# The questions to be answered by this analysis are:

### 1 What are the key metrics which contributes the most towards predicting a shopper's behavior?

### 2 What variables are most important to explain Revenued sessions?

### 3 What is the profile of the 'Right Customer' based on the metrics and variables included in the dataset?

### 4 Are the conversion rates of new visitors high when compared to those of returning customers?
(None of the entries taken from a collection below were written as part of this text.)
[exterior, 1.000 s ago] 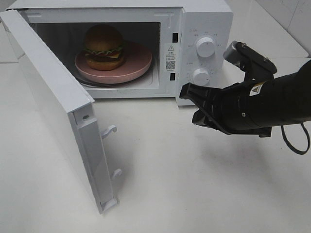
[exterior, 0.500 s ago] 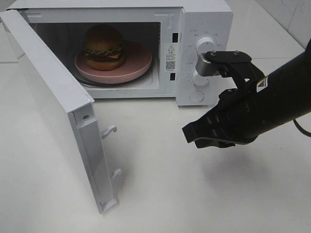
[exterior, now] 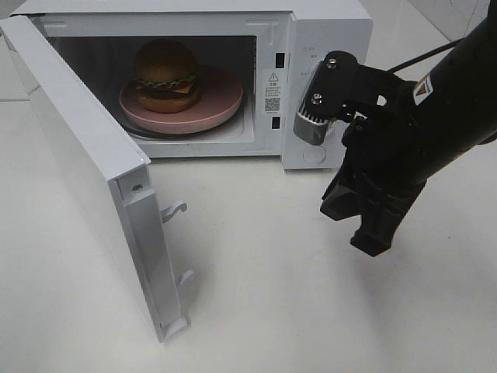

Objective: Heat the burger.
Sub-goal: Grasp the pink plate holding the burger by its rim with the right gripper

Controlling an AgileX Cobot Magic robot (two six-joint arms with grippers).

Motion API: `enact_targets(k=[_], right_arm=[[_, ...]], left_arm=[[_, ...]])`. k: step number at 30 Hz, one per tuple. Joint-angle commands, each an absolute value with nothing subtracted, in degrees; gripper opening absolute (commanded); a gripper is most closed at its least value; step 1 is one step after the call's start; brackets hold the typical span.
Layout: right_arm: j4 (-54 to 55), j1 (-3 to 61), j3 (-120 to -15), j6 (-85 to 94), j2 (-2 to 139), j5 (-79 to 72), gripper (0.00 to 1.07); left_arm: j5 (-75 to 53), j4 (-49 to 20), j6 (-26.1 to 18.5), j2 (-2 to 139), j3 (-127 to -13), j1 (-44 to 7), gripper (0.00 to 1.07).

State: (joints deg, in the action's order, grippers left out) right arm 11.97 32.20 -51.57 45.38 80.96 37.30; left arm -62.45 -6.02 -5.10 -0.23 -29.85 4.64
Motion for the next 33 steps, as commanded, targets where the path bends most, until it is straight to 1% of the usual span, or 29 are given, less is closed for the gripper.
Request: enact_targets(k=[1, 3, 7, 8, 10, 11, 12, 14, 15, 16, 17, 18, 19, 20, 21, 22, 23, 24, 25, 26, 29, 33], right_arm=[[10.66, 32.03, -52.83, 53.51, 80.33, 38.85, 0.16], [9.22, 32.03, -53.51, 59.7, 80.33, 39.13, 0.17], [7.33, 32.03, -53.97, 64.46, 80.33, 38.85, 0.18], [5.04, 32.09, -54.37, 66.29, 80.33, 38.85, 0.2], [3.72, 32.09, -54.55, 67.09, 80.33, 38.73, 0.21], [1.38, 32.14, -54.89, 68.01, 80.33, 38.56, 0.25], [1.38, 32.14, -54.89, 68.01, 80.33, 38.56, 0.25], [-2.86, 32.2, -55.23, 68.12, 80.39, 38.45, 0.34], [-2.86, 32.2, -55.23, 68.12, 80.39, 38.45, 0.34], [-5.96, 32.2, -55.41, 68.12, 80.44, 38.16, 0.41], [-7.05, 32.2, -55.41, 68.12, 80.44, 38.04, 0.45], [-7.05, 32.2, -55.41, 68.12, 80.44, 38.04, 0.45], [-8.37, 32.31, -55.41, 68.12, 80.44, 37.07, 0.54], [-8.37, 32.31, -55.41, 68.12, 80.44, 37.07, 0.54], [-9.68, 33.29, -55.41, 67.44, 80.44, 35.58, 0.65], [-10.26, 33.75, -55.41, 66.75, 80.44, 35.12, 0.7], [-10.26, 33.75, -55.41, 66.75, 80.44, 35.12, 0.7], [-11.57, 34.89, -55.41, 65.15, 80.67, 33.58, 0.81], [-11.57, 34.89, -55.41, 65.15, 80.67, 33.58, 0.81], [-12.89, 35.7, -55.86, 63.31, 81.42, 32.66, 0.89], [-13.64, 37.01, -57.52, 61.99, 83.88, 32.66, 0.93], [-14.67, 38.96, -60.68, 61.99, 87.43, 32.54, 0.91]], left_arm=[[-61.54, -6.13, -4.93, -1.26, -29.74, 4.64, 1.0], [-61.54, -6.13, -4.93, -1.26, -29.74, 4.64, 1.0], [-61.54, -6.13, -4.93, -1.26, -29.74, 4.64, 1.0], [-61.54, -6.13, -4.93, -1.26, -29.74, 4.64, 1.0], [-61.54, -6.13, -4.93, -1.26, -29.74, 4.64, 1.0], [-61.54, -6.13, -4.93, -1.26, -29.74, 4.64, 1.0], [-61.54, -6.13, -4.93, -1.26, -29.74, 4.64, 1.0], [-61.54, -6.13, -4.93, -1.26, -29.74, 4.64, 1.0], [-61.54, -6.13, -4.93, -1.26, -29.74, 4.64, 1.0], [-61.54, -6.13, -4.93, -1.26, -29.74, 4.64, 1.0], [-61.54, -6.13, -4.93, -1.26, -29.74, 4.64, 1.0], [-61.54, -6.13, -4.93, -1.26, -29.74, 4.64, 1.0], [-61.54, -6.13, -4.93, -1.26, -29.74, 4.64, 1.0], [-61.54, -6.13, -4.93, -1.26, -29.74, 4.64, 1.0], [-61.54, -6.13, -4.93, -1.26, -29.74, 4.64, 1.0], [-61.54, -6.13, -4.93, -1.26, -29.74, 4.64, 1.0], [-61.54, -6.13, -4.93, -1.26, -29.74, 4.64, 1.0], [-61.54, -6.13, -4.93, -1.26, -29.74, 4.64, 1.0], [-61.54, -6.13, -4.93, -1.26, -29.74, 4.64, 1.0], [-61.54, -6.13, -4.93, -1.26, -29.74, 4.64, 1.0], [-61.54, -6.13, -4.93, -1.26, -29.74, 4.64, 1.0], [-61.54, -6.13, -4.93, -1.26, -29.74, 4.64, 1.0]])
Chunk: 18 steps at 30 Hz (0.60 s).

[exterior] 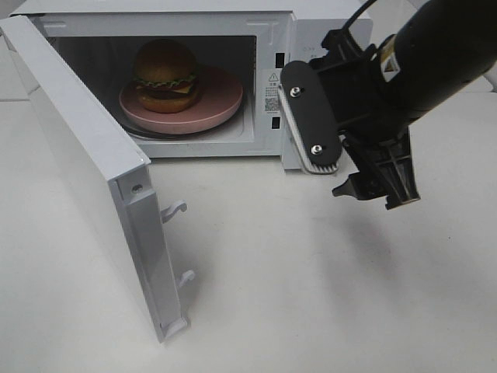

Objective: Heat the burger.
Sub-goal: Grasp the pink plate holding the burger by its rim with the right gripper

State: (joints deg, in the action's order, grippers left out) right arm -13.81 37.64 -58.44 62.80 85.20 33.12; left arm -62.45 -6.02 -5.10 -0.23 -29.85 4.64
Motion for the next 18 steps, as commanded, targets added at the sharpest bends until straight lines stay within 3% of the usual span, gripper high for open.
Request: enact_targets(k=[1, 18], right_arm=[[-14.67, 38.96, -60.68, 61.99, 87.43, 32.54, 0.91], [-15.47, 40.22, -74.37, 60.1, 102.79, 26.99, 0.88]], left_arm=[[-61.54, -6.13, -4.93, -1.26, -29.74, 4.64, 1.0], [-61.54, -6.13, -4.93, -1.26, -29.74, 4.64, 1.0]])
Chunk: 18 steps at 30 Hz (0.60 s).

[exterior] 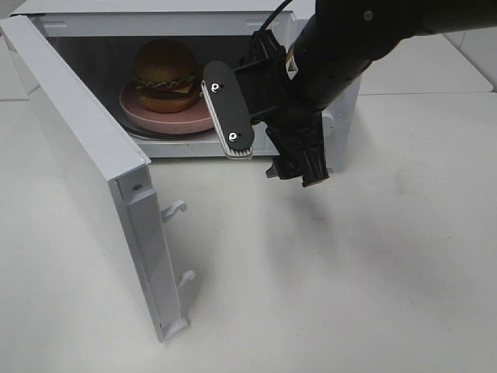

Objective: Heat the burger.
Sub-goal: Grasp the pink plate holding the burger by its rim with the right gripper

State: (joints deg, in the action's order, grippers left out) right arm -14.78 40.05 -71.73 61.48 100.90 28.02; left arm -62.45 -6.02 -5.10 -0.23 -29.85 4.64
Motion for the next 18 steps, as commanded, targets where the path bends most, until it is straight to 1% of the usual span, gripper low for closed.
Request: enact_targets(k=[1, 18], right_arm=[[-15.53, 40.22, -75.11, 59.64, 103.59, 26.53, 0.88], [-15.53, 40.22, -88.24, 56.44, 117.0, 24.52, 0.86]], left_arm=[[-61.54, -6.13, -4.93, -1.26, -29.74, 4.64, 1.0], [-61.54, -6.13, -4.93, -1.26, -29.74, 4.64, 1.0]])
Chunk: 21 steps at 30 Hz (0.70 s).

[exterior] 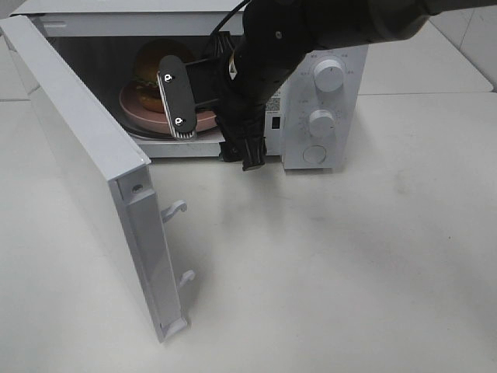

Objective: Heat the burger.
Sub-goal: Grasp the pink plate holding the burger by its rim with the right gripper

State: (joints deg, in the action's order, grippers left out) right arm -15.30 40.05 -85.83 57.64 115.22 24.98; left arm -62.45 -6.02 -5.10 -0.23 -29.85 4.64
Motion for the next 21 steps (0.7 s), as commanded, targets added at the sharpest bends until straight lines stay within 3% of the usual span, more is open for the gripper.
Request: enact_targets(k=[1, 21], right_arm=[[-15.53, 40.22, -88.24, 56.44, 117.0, 24.52, 0.86], [-15.41, 40.05, -106.46, 51.28, 132.98, 26.59, 0.82]], left_arm=[[-61.54, -6.13, -4.93, -1.26, -29.74, 4.64, 1.0], [-61.54, -6.13, -4.93, -1.26, -29.74, 4.64, 1.0]])
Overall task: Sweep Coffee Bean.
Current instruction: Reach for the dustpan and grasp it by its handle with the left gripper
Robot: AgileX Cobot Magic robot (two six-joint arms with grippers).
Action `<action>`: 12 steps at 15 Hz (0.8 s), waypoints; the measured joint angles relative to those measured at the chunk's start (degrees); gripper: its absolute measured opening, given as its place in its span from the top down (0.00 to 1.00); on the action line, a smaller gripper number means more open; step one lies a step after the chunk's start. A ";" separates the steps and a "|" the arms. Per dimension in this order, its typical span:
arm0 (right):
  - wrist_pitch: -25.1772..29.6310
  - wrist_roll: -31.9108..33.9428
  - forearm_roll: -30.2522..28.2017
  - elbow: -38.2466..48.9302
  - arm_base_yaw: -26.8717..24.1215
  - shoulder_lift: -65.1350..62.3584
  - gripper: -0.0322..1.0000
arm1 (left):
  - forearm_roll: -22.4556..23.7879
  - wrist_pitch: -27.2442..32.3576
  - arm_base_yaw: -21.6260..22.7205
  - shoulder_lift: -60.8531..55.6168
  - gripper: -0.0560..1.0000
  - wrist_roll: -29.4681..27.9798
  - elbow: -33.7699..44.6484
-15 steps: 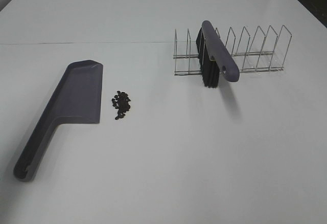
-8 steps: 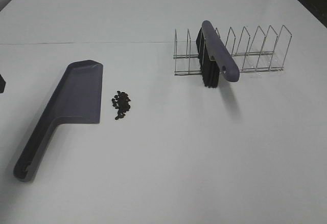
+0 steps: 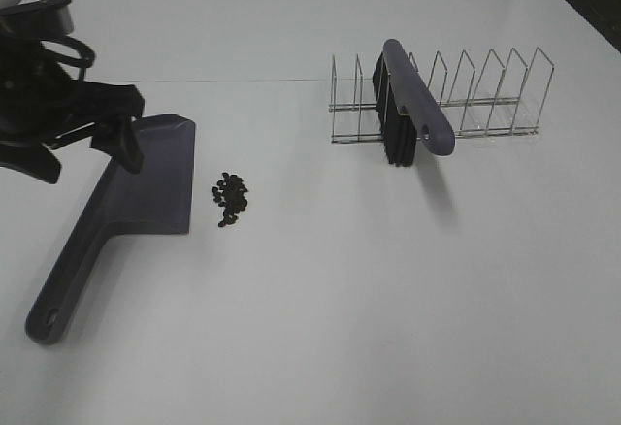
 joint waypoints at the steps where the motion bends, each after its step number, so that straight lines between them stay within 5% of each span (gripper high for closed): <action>1: 0.00 0.00 0.00 0.00 0.00 0.00 0.23 | 0.00 -0.06 -1.32 2.46 0.24 -1.20 -2.01; 4: 0.00 0.00 0.00 0.00 0.00 0.00 0.23 | 1.09 2.23 -2.18 7.16 0.24 -4.07 -5.73; 9: 0.00 0.00 0.00 0.00 0.00 0.00 0.23 | 15.81 20.05 0.74 8.94 0.24 -9.57 -5.67; 12: 0.00 0.00 0.00 0.00 0.00 0.00 0.23 | 12.03 16.10 4.01 8.82 0.24 -8.54 -1.38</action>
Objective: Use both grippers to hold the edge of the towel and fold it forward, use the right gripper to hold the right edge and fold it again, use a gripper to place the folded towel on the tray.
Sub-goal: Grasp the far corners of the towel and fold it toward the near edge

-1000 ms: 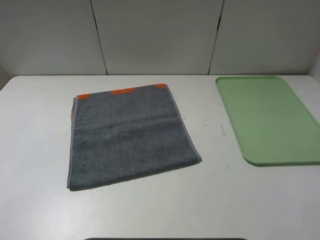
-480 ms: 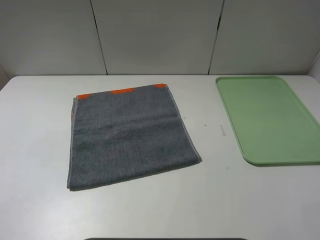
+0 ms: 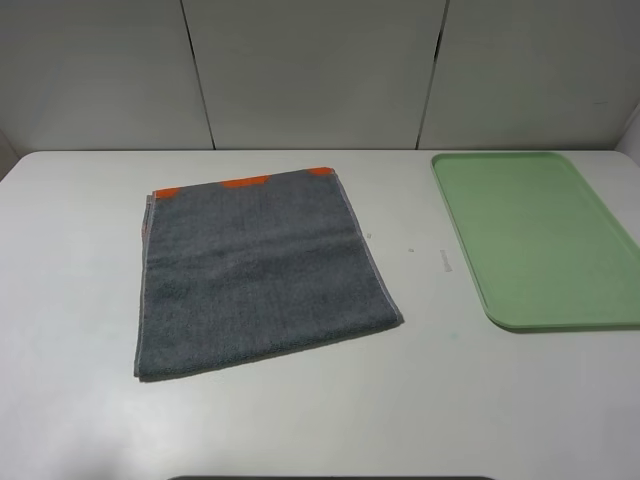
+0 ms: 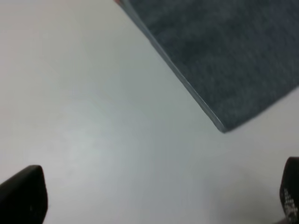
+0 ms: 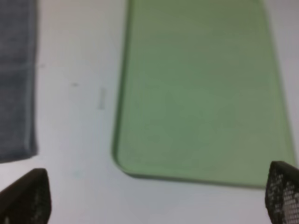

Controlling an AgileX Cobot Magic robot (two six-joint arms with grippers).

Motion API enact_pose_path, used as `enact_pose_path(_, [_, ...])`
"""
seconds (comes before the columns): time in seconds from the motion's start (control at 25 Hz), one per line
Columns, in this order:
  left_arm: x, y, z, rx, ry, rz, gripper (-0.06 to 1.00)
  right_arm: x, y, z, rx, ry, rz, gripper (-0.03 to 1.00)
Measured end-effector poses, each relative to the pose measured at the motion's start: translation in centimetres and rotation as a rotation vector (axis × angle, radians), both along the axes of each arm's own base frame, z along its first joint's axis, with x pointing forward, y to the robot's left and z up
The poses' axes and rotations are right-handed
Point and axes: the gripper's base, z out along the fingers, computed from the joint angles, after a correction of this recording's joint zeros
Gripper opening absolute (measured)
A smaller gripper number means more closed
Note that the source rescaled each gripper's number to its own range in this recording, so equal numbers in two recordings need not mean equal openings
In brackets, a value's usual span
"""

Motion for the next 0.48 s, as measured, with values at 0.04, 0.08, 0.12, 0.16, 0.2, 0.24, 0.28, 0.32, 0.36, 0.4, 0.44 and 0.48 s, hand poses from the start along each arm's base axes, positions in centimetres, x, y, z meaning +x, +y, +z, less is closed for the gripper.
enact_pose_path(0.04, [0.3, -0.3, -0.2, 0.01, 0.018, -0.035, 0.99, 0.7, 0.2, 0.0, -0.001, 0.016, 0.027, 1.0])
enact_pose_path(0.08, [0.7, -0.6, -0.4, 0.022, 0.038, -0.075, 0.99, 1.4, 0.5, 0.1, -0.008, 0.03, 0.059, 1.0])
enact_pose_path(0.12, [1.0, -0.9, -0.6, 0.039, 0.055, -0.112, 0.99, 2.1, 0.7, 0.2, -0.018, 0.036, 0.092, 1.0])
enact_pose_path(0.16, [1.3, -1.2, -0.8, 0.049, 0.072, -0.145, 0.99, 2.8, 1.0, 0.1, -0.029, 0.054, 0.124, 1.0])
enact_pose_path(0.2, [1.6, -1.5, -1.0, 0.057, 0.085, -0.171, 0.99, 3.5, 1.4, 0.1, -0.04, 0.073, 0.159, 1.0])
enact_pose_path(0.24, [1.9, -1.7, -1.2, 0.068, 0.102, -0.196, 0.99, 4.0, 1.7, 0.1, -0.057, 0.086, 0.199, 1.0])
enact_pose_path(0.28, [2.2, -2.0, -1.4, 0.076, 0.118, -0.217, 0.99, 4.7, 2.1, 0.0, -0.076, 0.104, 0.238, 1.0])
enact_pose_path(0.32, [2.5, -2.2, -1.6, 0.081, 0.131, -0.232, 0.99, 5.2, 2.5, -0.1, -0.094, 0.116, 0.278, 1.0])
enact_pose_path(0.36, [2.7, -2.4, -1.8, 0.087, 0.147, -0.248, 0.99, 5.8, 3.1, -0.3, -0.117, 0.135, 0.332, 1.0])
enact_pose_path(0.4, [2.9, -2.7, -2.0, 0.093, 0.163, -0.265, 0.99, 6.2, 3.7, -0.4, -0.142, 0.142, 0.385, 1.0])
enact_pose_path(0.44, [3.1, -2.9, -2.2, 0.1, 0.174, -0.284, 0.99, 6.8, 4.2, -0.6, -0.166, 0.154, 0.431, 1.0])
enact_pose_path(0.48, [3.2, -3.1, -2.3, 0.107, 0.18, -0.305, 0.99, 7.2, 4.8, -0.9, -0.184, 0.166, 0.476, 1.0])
## The data was reviewed and found to be ready for use.  No need for additional cleaning

In [1]:
import numpy as np
import pandas as pd
import seaborn as sns
import matplotlib.pyplot as plt
import fuzzywuzzy

##  Math & Statistics
import math
from collections import Counter
import scipy.stats as ss
from scipy.stats import chi2, \
                        chi2_contingency

#Metrics
from sklearn.metrics import accuracy_score, \
                            precision_score, \
                            recall_score, \
                            confusion_matrix

import warnings
warnings.filterwarnings("ignore")

In [2]:
file_path = "Resources/online_shoppers_intention.csv"
shoppers_df = pd.read_csv(file_path)
shoppers_df.head()

Unnamed: 0,Administrative,Administrative_Duration,Informational,Informational_Duration,ProductRelated,ProductRelated_Duration,BounceRates,ExitRates,PageValues,SpecialDay,Month,OperatingSystems,Browser,Region,TrafficType,VisitorType,Weekend,Revenue
0,0,0.0,0,0.0,1,0.0,0.2,0.2,0.0,0.0,Feb,1,1,1,1,Returning_Visitor,False,False
1,0,0.0,0,0.0,2,64.0,0.0,0.1,0.0,0.0,Feb,2,2,1,2,Returning_Visitor,False,False
2,0,0.0,0,0.0,1,0.0,0.2,0.2,0.0,0.0,Feb,4,1,9,3,Returning_Visitor,False,False
3,0,0.0,0,0.0,2,2.666667,0.05,0.14,0.0,0.0,Feb,3,2,2,4,Returning_Visitor,False,False
4,0,0.0,0,0.0,10,627.5,0.02,0.05,0.0,0.0,Feb,3,3,1,4,Returning_Visitor,True,False


## Functions Required for answering question 1
`What are the key metrics which contributes the most towards predicting a shopper's behavior?`

In [3]:
# Function that execute the qui-square test
def test_dependency(alpha, cont):
    conf = 1-alpha
    X2, p, dof, expected = chi2_contingency(cont)
    critical = chi2.ppf(conf, dof)
    if abs(X2) >= critical:
        print('dependent (reject H0)')
    else:
        print('independent (fail to reject H0)')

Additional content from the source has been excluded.